Copy, from the data below, every line that has "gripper" in it.

### EXERCISE DATA

┌────────

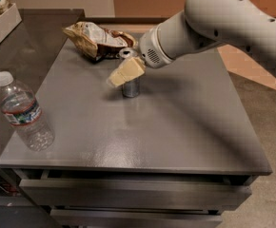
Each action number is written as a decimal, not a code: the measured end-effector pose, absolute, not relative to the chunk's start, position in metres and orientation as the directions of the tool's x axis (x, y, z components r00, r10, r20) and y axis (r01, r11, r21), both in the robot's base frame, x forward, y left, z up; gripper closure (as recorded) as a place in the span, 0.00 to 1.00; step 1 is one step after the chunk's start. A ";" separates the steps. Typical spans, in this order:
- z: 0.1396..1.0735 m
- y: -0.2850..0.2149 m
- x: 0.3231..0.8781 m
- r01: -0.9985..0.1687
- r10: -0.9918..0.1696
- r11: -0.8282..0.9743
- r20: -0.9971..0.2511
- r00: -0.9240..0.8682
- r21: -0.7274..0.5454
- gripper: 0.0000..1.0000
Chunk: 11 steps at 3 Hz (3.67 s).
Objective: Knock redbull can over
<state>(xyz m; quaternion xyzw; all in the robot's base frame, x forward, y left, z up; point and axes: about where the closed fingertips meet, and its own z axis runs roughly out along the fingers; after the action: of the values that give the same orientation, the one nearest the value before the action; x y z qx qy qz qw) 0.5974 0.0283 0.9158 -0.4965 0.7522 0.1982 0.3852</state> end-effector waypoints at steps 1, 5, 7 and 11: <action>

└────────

### OUTPUT FOR THIS EXERCISE
Each action number is written as a decimal, not a code: the measured end-effector pose, absolute, not relative to the chunk's start, position in metres and orientation as the directions of the tool's x axis (x, y, z components r00, r10, r20) and y axis (r01, r11, r21), both in the robot's base frame, x forward, y left, z up; gripper closure (as recorded) as a place in the span, 0.00 to 1.00; step 1 is one step after the chunk's start. A ";" separates the steps. Typical spans, in this order:
- gripper: 0.0000..1.0000

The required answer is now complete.